Sitting for three hours twice a day for two days is draining. I was so exhausted after Day One that instead of studying for 2-3 hours for the MBE as planned, I ended up eating dinner at the Olive Garden with my fiancée and a friend of ours (all three of us took the bar) and then watching Malibu’s Most Wanted (funny movie, btw) on HBO and getting to bed at ten o’clock. It was the most grueling and nerve-wracking experience of my life. I’ve basically spent the last three months doing little more than studying for this exam, so now that it is all over I feel very weird. I won’t find out the results until mid-October, and if I fail (and 29% of first-timers do), I can’t re-take it until mid-February. The problem for me is that there are few jobs I can get until I get a law license. So if I don’t pass I am basically kissing away any shot at getting a job to actually pay my bills until next April. (Not to be too self-pitying, but the stakes are high for this thing ...)
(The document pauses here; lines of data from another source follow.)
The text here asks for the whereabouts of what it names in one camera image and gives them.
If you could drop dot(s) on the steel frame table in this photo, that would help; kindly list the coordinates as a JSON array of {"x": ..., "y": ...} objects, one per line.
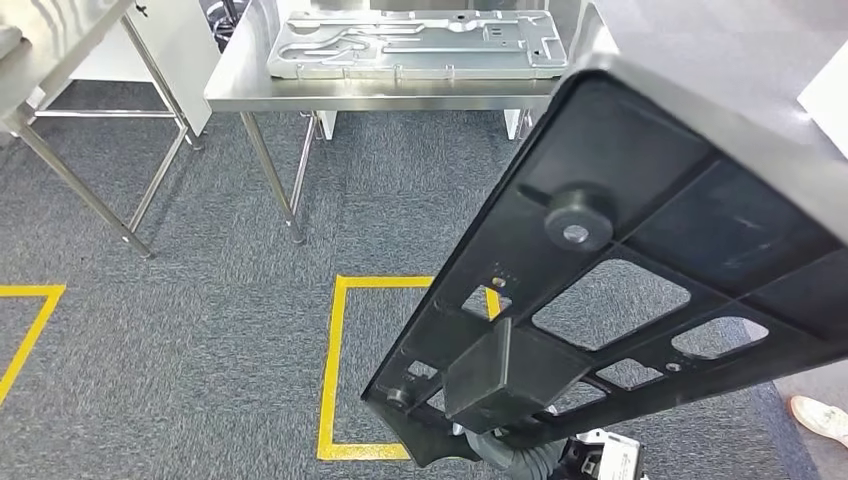
[{"x": 66, "y": 26}]

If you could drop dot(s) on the person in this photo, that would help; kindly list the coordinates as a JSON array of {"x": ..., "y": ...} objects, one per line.
[{"x": 821, "y": 418}]

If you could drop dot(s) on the white block with light strip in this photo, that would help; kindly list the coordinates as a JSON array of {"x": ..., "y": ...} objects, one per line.
[{"x": 831, "y": 99}]

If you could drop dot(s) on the large silver stamped metal plate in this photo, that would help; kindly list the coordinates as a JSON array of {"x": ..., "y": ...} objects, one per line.
[{"x": 411, "y": 63}]

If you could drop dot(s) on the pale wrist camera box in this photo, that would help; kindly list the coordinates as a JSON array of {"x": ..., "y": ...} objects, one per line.
[{"x": 619, "y": 457}]

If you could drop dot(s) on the yellow floor tape square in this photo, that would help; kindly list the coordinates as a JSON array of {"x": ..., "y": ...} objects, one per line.
[{"x": 329, "y": 364}]

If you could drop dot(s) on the stainless steel workbench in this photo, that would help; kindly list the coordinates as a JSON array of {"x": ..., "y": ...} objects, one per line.
[{"x": 232, "y": 89}]

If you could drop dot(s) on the white cabinet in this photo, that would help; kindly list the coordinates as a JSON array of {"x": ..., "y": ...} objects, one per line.
[{"x": 179, "y": 66}]

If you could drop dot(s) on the black plastic plate bracket part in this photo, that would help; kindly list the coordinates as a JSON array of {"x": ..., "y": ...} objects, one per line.
[{"x": 629, "y": 166}]

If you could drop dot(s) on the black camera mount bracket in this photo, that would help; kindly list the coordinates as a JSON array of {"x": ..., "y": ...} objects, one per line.
[{"x": 576, "y": 460}]

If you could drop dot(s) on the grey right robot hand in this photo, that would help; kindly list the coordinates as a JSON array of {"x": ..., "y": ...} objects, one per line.
[{"x": 484, "y": 445}]

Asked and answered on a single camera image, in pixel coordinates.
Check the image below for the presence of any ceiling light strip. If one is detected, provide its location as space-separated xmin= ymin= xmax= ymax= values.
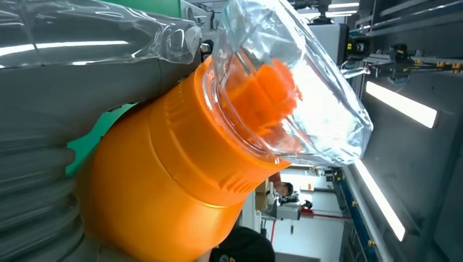
xmin=365 ymin=81 xmax=438 ymax=129
xmin=354 ymin=159 xmax=406 ymax=242

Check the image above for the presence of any orange bottle with clear cap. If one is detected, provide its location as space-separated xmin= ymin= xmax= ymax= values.
xmin=76 ymin=0 xmax=374 ymax=262

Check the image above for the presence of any black yellow overhead rig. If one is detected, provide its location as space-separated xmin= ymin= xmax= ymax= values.
xmin=369 ymin=43 xmax=463 ymax=86

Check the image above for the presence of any brown cardboard box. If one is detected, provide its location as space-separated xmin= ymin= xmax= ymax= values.
xmin=254 ymin=181 xmax=270 ymax=212

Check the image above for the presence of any person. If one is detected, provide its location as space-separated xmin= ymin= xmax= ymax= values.
xmin=269 ymin=171 xmax=301 ymax=207
xmin=197 ymin=225 xmax=276 ymax=262

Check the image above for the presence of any green table mat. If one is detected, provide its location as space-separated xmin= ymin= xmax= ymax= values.
xmin=67 ymin=0 xmax=182 ymax=178

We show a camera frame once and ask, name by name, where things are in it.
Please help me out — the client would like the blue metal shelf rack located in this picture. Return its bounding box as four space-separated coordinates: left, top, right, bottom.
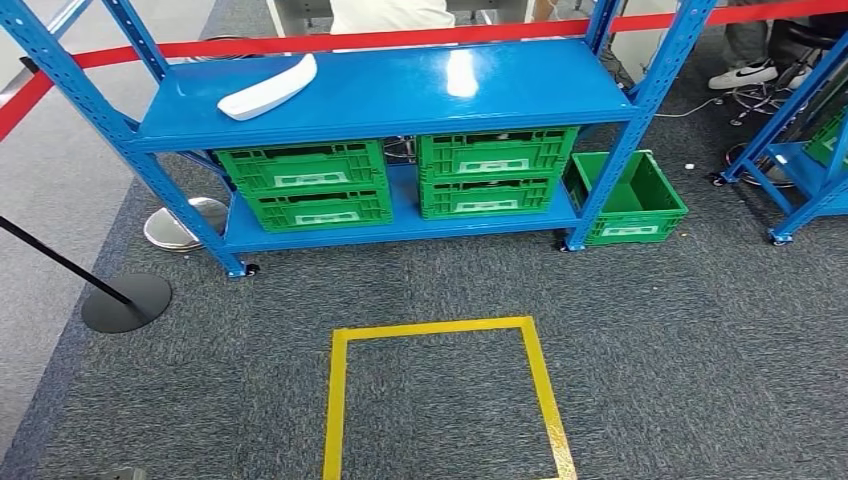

Now, hopefully there aren’t any Pennsylvania Bar Examiners reading this but these are my thoughts on the exam … allegedly, the test is a “minimum competency” exam designed to weed out the unqualified graduates. I dissent: by graduating law school a person possess the minimum level of capacity to represent clients and be a member of the profession. In reality, the bar exam is a tool the state uses to regulate the number of lawyers entering the profession. Because Pennsylvania’s population is shrinking and there are seven major law schools in the Commonwealth churning out legions of new J.D.’s every year, there are too many lawyers in Pennsylvania and the PA bar wants to make it as challenging as possible to enter the workforce. It all makes me depressed and burned-out because I’m committed to staying in Pennsylvania because my fiancee’s family is here, my family is here and all of our friends are here, but the daunting prospect of entering such a brutal job market and the imminent approach of a bone-chilling winter makes me wonder … how tough can the Arizona bar be?